The National Water Council (NWC) was a statutory body of the UK Government responsible for overseeing matters of common interest within the water industry and serving as a link between the government and the Water Authorities. It was founded in 1973 and ceased its operations in 1983.

== Establishment ==
The NWC was established in accordance with the provisions of the Water Act 1973. The Conservative Government, at the time, did not wish to have a national body with executive functions between ministers and the Water Authorities established by the Act. Instead, the NWC was tasked with representing industry and to be the main source of advice to the Government matters pertaining to water policy.

== Functions ==
The NWC was an advisory body to the Government and the newly established Water Authorities, offering guidance on matters related to national policies on water. It promoted the efficient performance of the Authorities and devised schemes for the testing and approval of water fittings.
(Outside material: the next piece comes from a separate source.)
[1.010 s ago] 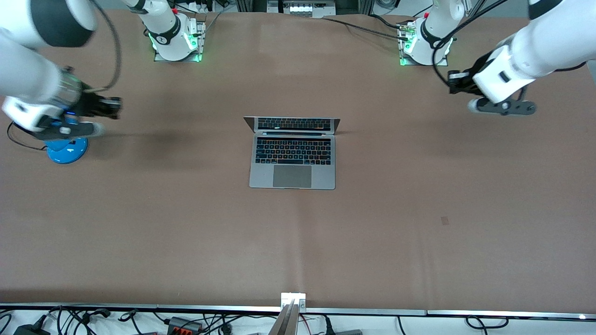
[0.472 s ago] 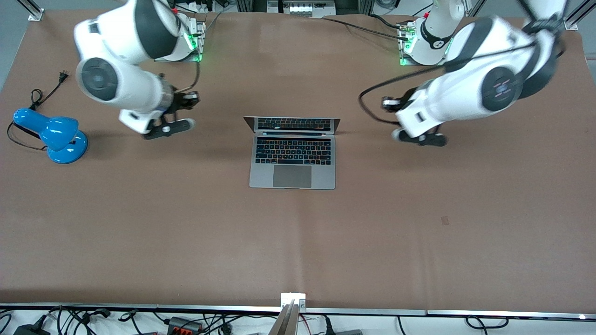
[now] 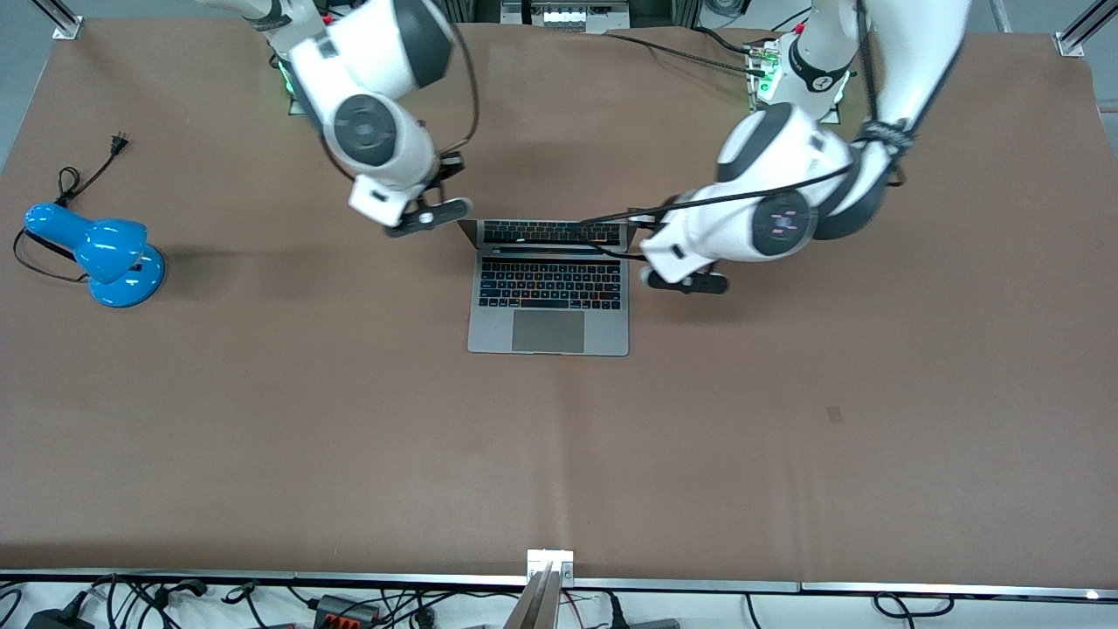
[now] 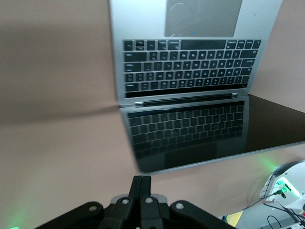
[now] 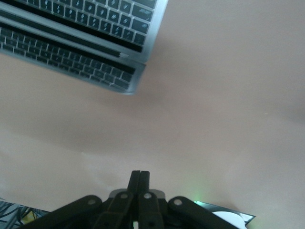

Additionally, the NWC played a pivotal role in overseeing education within the water industry. Furthermore, it managed the water industry pension scheme and was responsible for negotiating pay and conditions of employment.

== Constitution ==
The NWC comprised a chairman, appointed by the Government, the chairmen of the Water Authorities, and up to ten members nominated by the Government, including the chairman of the Water Space Amenity Commission. The first chairman of the NWC was Lord Nugent of Guildford (chair 1973–78), followed by Sir Robert Marshall (chair 1978–83). When first established the NWC had a staff of about 250, this had increased to about 400 when it was abolished.

== Achievements ==
During the drought in 1976 the NWC published adverts in the press identifying the measures that should be taken to reduce usage of water.

In 1977, the NWC published a classification scheme for river water quality. This ranged from 1A High Quality to 4 Bad quality.

== Abolition ==
By 1983 the Government indicated that the main work of the NWC had been achieved and that the Government had now a more direct relationship with the Water Authorities. Others observed that the NWC had done little to promote the views of the industry to Government. The NWC was abolished by the Water Act 1983. Its duties devolved to three non-statutory bodies: the Water Authorities Association; the Water Industry Training Association; and British Water International.

== Water Space Amenity Commission ==
The Water Space Amenity Commission was an independent arm of the NWC. It was established in 1973 with a duty to advise on recreational policy for water space in England. It acted as a bridge between the water industry and recreational interests. It approved and promoted schemes for recreational use. The chairman was John Humphries and there was  about 25 staff. The commission was abolished by the Water Act 1983.